Entries must be copied exactly, with nothing left out.

Start of Record extracts

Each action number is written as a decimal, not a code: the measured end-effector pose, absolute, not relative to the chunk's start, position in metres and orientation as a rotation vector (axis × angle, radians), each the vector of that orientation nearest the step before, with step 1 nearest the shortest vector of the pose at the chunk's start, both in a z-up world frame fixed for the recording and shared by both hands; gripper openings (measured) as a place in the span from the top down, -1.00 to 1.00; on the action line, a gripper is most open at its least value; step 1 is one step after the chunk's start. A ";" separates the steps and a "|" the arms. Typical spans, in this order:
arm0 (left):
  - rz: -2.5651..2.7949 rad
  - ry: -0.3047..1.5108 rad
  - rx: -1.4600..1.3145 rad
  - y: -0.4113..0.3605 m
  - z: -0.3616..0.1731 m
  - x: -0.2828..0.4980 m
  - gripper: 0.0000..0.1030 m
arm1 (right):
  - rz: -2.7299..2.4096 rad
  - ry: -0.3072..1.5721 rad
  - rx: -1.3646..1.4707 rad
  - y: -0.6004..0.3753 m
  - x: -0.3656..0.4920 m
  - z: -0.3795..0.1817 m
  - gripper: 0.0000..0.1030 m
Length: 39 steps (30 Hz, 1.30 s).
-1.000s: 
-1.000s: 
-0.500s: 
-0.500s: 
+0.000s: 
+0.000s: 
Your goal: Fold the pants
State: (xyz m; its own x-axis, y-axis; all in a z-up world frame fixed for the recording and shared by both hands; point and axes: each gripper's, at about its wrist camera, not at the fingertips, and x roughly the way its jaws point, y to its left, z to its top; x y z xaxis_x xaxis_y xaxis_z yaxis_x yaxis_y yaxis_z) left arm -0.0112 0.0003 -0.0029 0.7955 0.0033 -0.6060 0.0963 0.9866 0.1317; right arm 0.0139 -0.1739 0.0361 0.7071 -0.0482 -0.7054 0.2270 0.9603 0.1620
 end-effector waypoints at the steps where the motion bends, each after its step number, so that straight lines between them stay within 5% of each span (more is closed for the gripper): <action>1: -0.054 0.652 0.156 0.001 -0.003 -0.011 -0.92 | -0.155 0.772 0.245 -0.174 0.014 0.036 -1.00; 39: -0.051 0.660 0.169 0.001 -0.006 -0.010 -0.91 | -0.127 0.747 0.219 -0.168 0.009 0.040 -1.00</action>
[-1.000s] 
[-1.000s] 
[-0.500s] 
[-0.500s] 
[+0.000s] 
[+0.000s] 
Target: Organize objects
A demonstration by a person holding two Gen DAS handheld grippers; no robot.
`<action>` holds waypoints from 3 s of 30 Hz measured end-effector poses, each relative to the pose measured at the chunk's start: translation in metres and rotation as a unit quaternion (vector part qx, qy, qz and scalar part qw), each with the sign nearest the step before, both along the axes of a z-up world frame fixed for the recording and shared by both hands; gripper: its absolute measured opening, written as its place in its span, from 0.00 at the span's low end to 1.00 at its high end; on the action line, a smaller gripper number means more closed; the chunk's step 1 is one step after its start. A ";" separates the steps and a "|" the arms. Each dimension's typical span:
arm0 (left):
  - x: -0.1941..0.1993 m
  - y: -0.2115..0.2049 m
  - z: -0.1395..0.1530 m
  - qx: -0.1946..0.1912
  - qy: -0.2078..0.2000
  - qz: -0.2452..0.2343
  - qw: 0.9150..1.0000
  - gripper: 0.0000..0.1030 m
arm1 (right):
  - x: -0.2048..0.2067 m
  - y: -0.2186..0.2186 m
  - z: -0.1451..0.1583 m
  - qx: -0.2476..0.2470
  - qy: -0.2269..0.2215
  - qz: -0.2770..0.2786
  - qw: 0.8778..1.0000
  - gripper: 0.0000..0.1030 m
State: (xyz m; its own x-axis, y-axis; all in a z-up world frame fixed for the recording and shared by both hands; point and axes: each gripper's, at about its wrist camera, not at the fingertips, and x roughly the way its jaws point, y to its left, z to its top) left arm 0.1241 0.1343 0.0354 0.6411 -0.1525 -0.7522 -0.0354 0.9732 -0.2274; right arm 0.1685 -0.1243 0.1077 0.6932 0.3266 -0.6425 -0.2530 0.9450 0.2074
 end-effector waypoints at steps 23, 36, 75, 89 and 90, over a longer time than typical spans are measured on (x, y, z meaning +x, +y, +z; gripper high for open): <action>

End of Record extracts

#### Written solution
Each action number is written as a decimal, not a code: the measured end-effector pose, absolute, not relative to the chunk's start, position in metres and orientation as a rotation vector (axis × angle, radians), each the vector of that orientation nearest the step before, with step 1 nearest the shortest vector of the pose at the chunk's start, both in a z-up world frame fixed for the recording and shared by both hands; gripper openings (measured) as a place in the span from the top down, -1.00 to 1.00; on the action line, a gripper is most open at its least value; step 1 is one step after the chunk's start. A ";" separates the steps and a "|" the arms. Typical spans, in this order:
arm0 (left):
  - rz: -2.5651..2.7949 rad
  - ry: -0.3047..1.5108 rad
  - rx: -1.4600..1.3145 rad
  - y: -0.4113..0.3605 m
  - z: -0.3616..0.1731 m
  - x: -0.2828..0.4980 m
  - gripper: 0.0000..0.1030 m
arm1 (right):
  - rz: -2.7299..2.4096 rad
  - ry: -0.3072..1.5721 rad
  - rx: -1.3646..1.4707 rad
  - y: -0.6004..0.3753 m
  - x: -0.3656..0.4920 m
  - z: -0.3795..0.1817 m
  - gripper: 0.0000..0.1030 m
Length: 39 steps (30 Hz, 1.30 s).
-1.000s: 
-1.000s: 
-0.500s: 
-0.500s: 
+0.000s: 
+0.000s: 
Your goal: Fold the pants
State: (xyz m; its own x-axis, y-axis; all in a z-up world frame fixed for the recording and shared by both hands; point and axes: each gripper's, at about its wrist camera, not at the fingertips, and x roughly the way its jaws point, y to its left, z to its top; x y z xaxis_x xaxis_y xaxis_z yaxis_x yaxis_y yaxis_z) left arm -0.0112 0.0003 -0.0029 0.7955 0.0033 -0.6060 0.0963 0.9866 0.1317; right arm 0.0139 -0.1739 0.0361 0.7071 -0.0482 -0.7054 0.2270 0.9603 0.1620
 end-effector waypoints at the steps where the motion bends, each after its step number, so that straight lines between them stay within 5% of each span (more is closed for the gripper): <action>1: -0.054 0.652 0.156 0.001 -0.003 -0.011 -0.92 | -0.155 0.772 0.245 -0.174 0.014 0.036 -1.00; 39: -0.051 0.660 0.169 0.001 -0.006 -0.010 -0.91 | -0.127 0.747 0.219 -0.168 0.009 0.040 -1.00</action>
[-1.000s] 
[-1.000s] 
[-0.500s] 
[-0.500s] 
[+0.000s] 
[+0.000s] 
Target: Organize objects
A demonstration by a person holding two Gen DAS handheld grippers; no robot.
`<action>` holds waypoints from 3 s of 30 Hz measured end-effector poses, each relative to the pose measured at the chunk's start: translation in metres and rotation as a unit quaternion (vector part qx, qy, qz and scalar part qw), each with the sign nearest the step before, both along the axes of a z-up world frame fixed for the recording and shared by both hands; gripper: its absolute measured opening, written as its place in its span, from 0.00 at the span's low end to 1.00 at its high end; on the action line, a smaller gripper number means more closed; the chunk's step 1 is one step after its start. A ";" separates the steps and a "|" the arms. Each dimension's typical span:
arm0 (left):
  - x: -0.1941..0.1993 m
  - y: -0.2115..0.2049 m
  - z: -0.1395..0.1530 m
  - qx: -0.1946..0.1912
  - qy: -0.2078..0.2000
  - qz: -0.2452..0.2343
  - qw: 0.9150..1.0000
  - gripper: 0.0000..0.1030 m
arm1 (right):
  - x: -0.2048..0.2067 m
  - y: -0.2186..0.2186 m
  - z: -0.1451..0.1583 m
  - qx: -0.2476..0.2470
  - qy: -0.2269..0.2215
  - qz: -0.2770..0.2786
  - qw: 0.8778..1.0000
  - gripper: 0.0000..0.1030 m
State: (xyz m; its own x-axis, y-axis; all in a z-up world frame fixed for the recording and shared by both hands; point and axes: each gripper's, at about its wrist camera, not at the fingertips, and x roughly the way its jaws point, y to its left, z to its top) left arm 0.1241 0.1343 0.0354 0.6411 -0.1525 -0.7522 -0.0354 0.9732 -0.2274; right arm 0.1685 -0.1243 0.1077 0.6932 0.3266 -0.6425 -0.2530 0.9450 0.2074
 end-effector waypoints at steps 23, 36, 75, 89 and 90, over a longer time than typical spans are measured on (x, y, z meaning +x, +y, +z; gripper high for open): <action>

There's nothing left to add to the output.